Thermodynamic sampling of materials using neutral-atom quantum computers
Abstract
Neutral-atom quantum hardware has emerged as a promising platform for programmable many-body physics. In this work, we develop and validate a practical framework for extracting thermodynamic properties of materials using such hardware. As a test case, we consider nitrogen-doped graphene. Starting from Density Functional Theory (DFT) formation energies, we map the material energetics onto a Rydberg-atom Hamiltonian suitable for quantum annealing by fitting an on-site term and distance-dependent pair interactions. The Hamiltonian derived from DFT cannot be implemented directly on current QuEra devices, as the largest energy scale accessible on the hardware is two orders of magnitude smaller than the target two-body interaction in the material. To overcome this limitation, we introduce a rescaling strategy based on a single parameter, $α_v$, which ensures that the Boltzmann weights sampled by the hardware correspond exactly to those of the material at an effective temperature $T' = α_vT$, where $T$ is the device sampling temperature. This rescaling also establishes a direct correspondence between the global laser detuning $Δ_g$ and the grand-canonical chemical potential $Δμ$. We validate the method on a 28-site graphene nanoflake using exhaustive enumeration, and on a larger 78-site system where Monte Carlo sampling confirms preferential sampling of low-energy configurations.
Summary
This paper explores the use of neutral-atom quantum computers for thermodynamic sampling of materials, specifically focusing on nitrogen-doped graphene. The main challenge addressed is mapping the material's energetics, derived from Density Functional Theory (DFT), onto a Rydberg-atom Hamiltonian suitable for quantum annealing on the QuEra Aquila device. A key limitation is the significant difference in energy scales between the DFT calculations and the hardware's capabilities, where the hardware's accessible energy scale is two orders of magnitude smaller than the target two-body interaction in the material. To overcome this, the authors introduce a novel rescaling strategy using a single parameter, α_v, which effectively adjusts the temperature scale. This ensures that the Boltzmann weights sampled by the quantum hardware correspond to those of the material at an effective temperature T' = α_v * T, where T is the device's sampling temperature. This rescaling also establishes a direct mapping between the global laser detuning (Δ_g) and the grand-canonical chemical potential (Δμ). The method is validated on a 28-site graphene nanoflake through exhaustive enumeration and on a larger 78-site system using Monte Carlo sampling, demonstrating preferential sampling of low-energy configurations. This work matters because it provides a practical framework for extracting thermodynamic properties of materials using neutral-atom quantum hardware, bridging the gap between theoretical models and experimental implementations.
Key Insights
- •Rescaling Parameter α_v: The introduction of the rescaling parameter α_v = (R_min_NN / R_DFT_NN)^6 is crucial for mapping DFT-derived energies to the hardware. It allows the hardware to effectively sample the Boltzmann distribution of the material at a rescaled temperature. For their system, α_v ≈ 236.69.
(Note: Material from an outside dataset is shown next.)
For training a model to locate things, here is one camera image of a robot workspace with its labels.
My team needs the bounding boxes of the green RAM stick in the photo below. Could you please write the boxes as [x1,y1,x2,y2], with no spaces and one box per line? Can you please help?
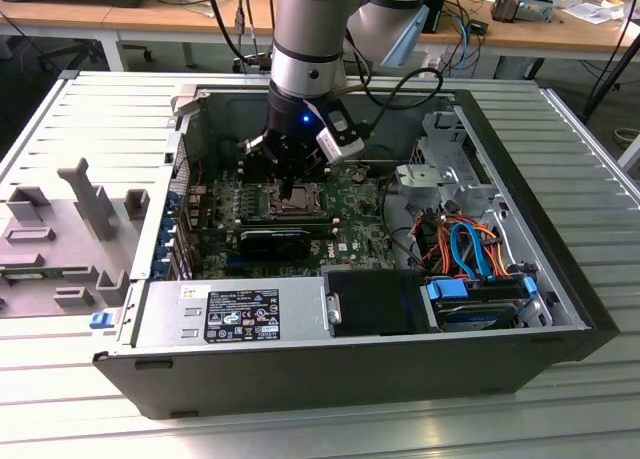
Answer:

- •Temperature Rescaling: The paper analytically demonstrates that the annealing temperature T on the hardware corresponds to an effective material temperature T' = α_v * T. This allows for tuning the effective temperature by adjusting the interatomic spacing.
- •Chemical Potential Mapping: A direct correspondence is established between the hardware's global laser detuning Δ_g and the grand-canonical chemical potential Δμ, specifically Δ_g = -(V_α_v + Δμ/α_v), linking device control parameters to thermodynamic variables.
- •Validation on 28-site System: Exhaustive enumeration of the 28-site graphene nanoflake validates the method, yielding a best-fit effective sampling temperature of T = 41 μK on the QuEra device.
- •Monte Carlo Comparison on 78-site System: Unbiased Monte Carlo sampling on the 78-site system confirms that the quantum annealer preferentially samples low-energy configurations, consistent with Boltzmann statistics, highlighting the QPU's efficiency in reaching relevant configurations.
- •Limitations: The current implementation is limited to two-dimensional systems due to hardware constraints. The paper uses a finite, non-periodic nanoflake, which deviates from the periodic boundary conditions used in the DFT calculations.
Practical Implications
- •Materials Discovery: This research provides a new avenue for materials discovery by leveraging neutral-atom quantum computers to explore the thermodynamic properties of complex materials, such as solid solutions.
- •Beneficiaries: Materials scientists, computational chemists, and quantum computing researchers can benefit from this framework.
- •Hardware Parameter Tuning: Practitioners can use the derived mapping to tune the hardware parameters (laser detuning and interatomic spacing) to effectively sample desired thermodynamic conditions in materials.
- •Future Research: The authors suggest that the method is readily applicable to three-dimensional materials as hardware capabilities evolve. They also propose that this work represents a potential building block for future hybrid workflows that combine continuous-time annealing and digital quantum algorithms for materials discovery.